* Exercise description *
Verbatim output required. Print the data in full.

* Data block *
- - - -

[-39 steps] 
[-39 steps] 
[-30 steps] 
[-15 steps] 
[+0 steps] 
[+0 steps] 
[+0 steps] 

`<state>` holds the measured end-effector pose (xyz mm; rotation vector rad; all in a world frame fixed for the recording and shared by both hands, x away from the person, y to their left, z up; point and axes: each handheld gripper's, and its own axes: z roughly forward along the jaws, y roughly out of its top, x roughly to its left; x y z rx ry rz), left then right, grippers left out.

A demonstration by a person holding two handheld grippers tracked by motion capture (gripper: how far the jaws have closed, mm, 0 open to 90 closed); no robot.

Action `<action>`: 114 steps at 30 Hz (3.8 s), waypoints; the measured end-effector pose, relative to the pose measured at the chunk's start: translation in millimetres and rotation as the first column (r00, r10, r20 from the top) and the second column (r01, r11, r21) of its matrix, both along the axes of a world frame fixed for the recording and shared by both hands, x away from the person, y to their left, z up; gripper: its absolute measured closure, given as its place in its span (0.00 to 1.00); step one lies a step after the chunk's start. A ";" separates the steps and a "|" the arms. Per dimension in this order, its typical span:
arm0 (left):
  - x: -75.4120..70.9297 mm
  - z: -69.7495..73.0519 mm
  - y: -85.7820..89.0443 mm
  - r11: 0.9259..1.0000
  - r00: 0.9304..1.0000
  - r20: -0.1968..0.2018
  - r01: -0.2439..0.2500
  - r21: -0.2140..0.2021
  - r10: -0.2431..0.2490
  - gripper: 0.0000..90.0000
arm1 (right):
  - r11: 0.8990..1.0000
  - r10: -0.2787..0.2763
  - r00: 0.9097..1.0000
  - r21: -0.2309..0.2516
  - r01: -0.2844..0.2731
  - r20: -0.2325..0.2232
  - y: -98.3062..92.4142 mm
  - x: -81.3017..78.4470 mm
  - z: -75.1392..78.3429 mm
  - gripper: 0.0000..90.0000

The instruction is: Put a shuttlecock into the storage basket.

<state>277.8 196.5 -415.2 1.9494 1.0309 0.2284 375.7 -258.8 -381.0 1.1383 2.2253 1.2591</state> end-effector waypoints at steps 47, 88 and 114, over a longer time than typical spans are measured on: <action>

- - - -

* Task result *
[-39 steps] 
[-39 steps] 
[-30 steps] 
[-15 steps] 
[+0 steps] 
[+0 steps] 
[+0 steps] 

`<state>` holds the measured end-effector pose (xyz mm; rotation vector rad; all in a world frame fixed for the recording and shared by both hands, x away from the person, y to their left, z up; point and axes: each handheld gripper's, and its own axes: z roughly forward along the jaws, y roughly out of its top, x roughly to its left; x y z rx ry rz), left then right, grippers left out.

A demonstration by a person holding two handheld grippers tracked by motion capture (gripper: how far the jaws have closed, mm, 0 open to 90 closed); no robot.

Action `<action>`: 114 steps at 30 Hz (3.8 s), waypoints; the measured end-effector pose, relative to the pose measured at the chunk's start: translation in millimetres and rotation as the first column (r00, r10, r20 from the top) and the second column (r01, r11, r21) of its matrix, both along the axes of a world frame fixed for the recording and shared by both hands, x away from the person, y to their left, z up; gripper: its absolute measured closure, given as its place in its span (0.00 to 1.00); step one lies a step after the chunk's start. A ";" separates the steps and a "|" the arms. Per dimension in this order, its typical span:
arm0 (left):
  - x: -75.4120..70.9297 mm
  - z: -69.7495..73.0519 mm
  - y: -85.7820..89.0443 mm
  - r11: 0.9259..1.0000
  - r00: 0.9304..1.0000
  - r20: -0.1968..0.2018
  - r01: -0.2439..0.2500
  - r21: -0.2140..0.2021
  - r10: -0.2431..0.2490
  - gripper: 0.0000..90.0000
arm1 (right):
  - r11: 0.8990..1.0000
  - r10: -0.2787..0.2763
  - r00: 0.9097..1.0000
  - r21: -0.2309..0.2516
  - r01: -0.2844..0.2731
  - r20: -0.2325..0.2232
  - y: -98.3062..92.4142 mm
  - x: -81.3017..78.4470 mm
  - z: -75.1392..78.3429 mm
  - gripper: 0.0000..90.0000

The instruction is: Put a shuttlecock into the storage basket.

<state>277.8 196.5 -415.2 1.9494 1.0309 0.2284 375.7 -258.8 -381.0 1.1383 2.2253 1.2591</state> end-effector waypoints at steps 47, 88 and 114, over a longer time than typical spans are measured on: <action>

The answer is complete, and the exercise is done.